El Almirante Brown, desde el momento en que fue nombrado en 1814 Jefe de la Escuadra Argentina, formó o adaptó buenos códigos de señales, para su empleo en las campañas de 1814 a 1845, este hecho revela en cualquiera de los casos - formación o adaptación- la comprensión propia de un verdadero Jefe Naval.

A través pues de esas banderas, que son las que se observan en la solapa, las diversas combinaciones de ellas, izadas en los penoles más visibles, constituyó el medio de comunicaciones diurnas a distancia de su época, y en su código, puede observarse la psicología del gran Almirante del Plata. El código que contiene varios capítulos, se refiere al alistamiento de la escuadra, maniobras tácticas, prepararse para el combate, combate y abordaje, captura, escolta de presas, pero ninguna de rendición, entrega o de vencido en la lucha.

Oscar B. Verzura

 

JUEGO DE FAROLES | Señales nocturnas en las escuadras del Almirante Brown (1814-1845)

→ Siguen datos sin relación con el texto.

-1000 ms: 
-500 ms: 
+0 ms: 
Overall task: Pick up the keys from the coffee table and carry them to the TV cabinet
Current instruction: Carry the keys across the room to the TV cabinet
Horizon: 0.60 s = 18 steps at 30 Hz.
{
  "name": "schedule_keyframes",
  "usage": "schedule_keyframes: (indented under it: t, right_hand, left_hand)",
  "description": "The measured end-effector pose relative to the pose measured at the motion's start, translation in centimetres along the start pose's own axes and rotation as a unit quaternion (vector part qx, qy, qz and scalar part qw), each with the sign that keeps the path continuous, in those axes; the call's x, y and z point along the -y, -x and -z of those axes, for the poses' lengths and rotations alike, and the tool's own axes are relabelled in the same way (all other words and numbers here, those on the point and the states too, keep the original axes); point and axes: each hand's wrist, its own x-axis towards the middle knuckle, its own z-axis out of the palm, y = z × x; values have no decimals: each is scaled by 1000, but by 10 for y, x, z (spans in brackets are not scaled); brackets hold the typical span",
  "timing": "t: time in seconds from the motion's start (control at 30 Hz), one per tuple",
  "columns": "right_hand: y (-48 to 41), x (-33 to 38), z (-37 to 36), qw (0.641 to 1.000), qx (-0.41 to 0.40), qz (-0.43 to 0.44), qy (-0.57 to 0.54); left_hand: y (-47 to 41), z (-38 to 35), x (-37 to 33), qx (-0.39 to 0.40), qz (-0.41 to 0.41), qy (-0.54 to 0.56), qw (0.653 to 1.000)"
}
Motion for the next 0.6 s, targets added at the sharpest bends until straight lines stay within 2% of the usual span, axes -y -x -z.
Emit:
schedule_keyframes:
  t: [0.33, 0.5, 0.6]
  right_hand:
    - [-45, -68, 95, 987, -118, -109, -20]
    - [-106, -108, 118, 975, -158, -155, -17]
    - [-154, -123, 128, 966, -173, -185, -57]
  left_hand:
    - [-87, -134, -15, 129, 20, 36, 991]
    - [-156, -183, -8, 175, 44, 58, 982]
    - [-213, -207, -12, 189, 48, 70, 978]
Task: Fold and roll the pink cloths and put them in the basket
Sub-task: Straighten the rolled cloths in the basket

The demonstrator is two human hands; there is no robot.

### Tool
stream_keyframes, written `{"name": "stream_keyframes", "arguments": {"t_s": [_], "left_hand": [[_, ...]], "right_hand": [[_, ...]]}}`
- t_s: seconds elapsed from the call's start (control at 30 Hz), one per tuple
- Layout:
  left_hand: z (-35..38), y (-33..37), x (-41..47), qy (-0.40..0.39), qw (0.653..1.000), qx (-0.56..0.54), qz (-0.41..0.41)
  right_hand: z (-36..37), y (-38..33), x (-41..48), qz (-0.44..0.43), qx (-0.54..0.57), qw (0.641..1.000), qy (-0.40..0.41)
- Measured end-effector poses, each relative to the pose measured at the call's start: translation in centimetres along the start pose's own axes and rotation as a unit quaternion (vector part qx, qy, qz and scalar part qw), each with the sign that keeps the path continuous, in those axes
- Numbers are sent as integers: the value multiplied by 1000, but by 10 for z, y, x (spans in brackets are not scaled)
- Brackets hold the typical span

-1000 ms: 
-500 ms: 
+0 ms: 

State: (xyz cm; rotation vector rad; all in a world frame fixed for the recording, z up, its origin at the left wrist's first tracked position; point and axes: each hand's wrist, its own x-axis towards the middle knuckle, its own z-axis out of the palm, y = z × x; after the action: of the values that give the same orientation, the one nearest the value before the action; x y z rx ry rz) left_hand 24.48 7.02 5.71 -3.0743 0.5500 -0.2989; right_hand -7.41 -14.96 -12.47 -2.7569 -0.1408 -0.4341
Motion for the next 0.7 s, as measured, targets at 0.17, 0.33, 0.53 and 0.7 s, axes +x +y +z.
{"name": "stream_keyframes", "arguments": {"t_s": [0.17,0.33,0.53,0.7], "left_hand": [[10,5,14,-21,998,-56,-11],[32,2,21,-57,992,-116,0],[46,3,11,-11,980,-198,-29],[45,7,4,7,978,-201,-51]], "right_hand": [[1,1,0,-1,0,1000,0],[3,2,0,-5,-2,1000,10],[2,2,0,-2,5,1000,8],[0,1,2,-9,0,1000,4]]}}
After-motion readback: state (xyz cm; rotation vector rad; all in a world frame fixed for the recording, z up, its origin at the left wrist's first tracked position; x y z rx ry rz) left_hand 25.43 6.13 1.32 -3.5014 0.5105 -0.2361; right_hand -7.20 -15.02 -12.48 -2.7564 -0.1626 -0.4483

Para la señalización nocturna existía un juego de luces (faroles) con los que se formaban diez ingeniosas combinaciones. Debían izarse en el penol más visible para la escuadra.

A la puesta del sol, era responsabilidad de los pilotes y timoneles preparar los faroles, realizar las pruebas de funcionamiento y estar listos para encenderlos e izarlos cuando así se les ordenare.

El servicio de señales

Ateniéndose a los usos generales de la época, en las distintas acciones navales para el mantenimiento de la soberanía marítima de la República, el servicio de seáles estaba a cargo de los pilotos y los pilotines, secundados por los timoneles.

En el año 1814 los buques de la s escuadras "Nancy", "Agrable", "Halcón", "Neptuno", "Cefiro", "Trinidad" y "Santa Cruz" contaban, a su bordo, cada una, de dos a tres pilotos y pilotines y dos timoneles, mientras que en las naves insignia "Hércules" y "Belfast" contaba con cuatro pilotos y pilotines e igual número de timoneles, situación lógica, pues desde las naves almirantes partía el mayor número de señales.

El personal asignado al servicio de señales era el de menor edad y fuerza física de las cases de marinería, pero instruídos especialmente para el servicio de señales, pilotaje y timoneles. Esta prescripción obedecía al deseo de no privar a los servicios más duros de las faenas marineras de la gente fuerte y resistente.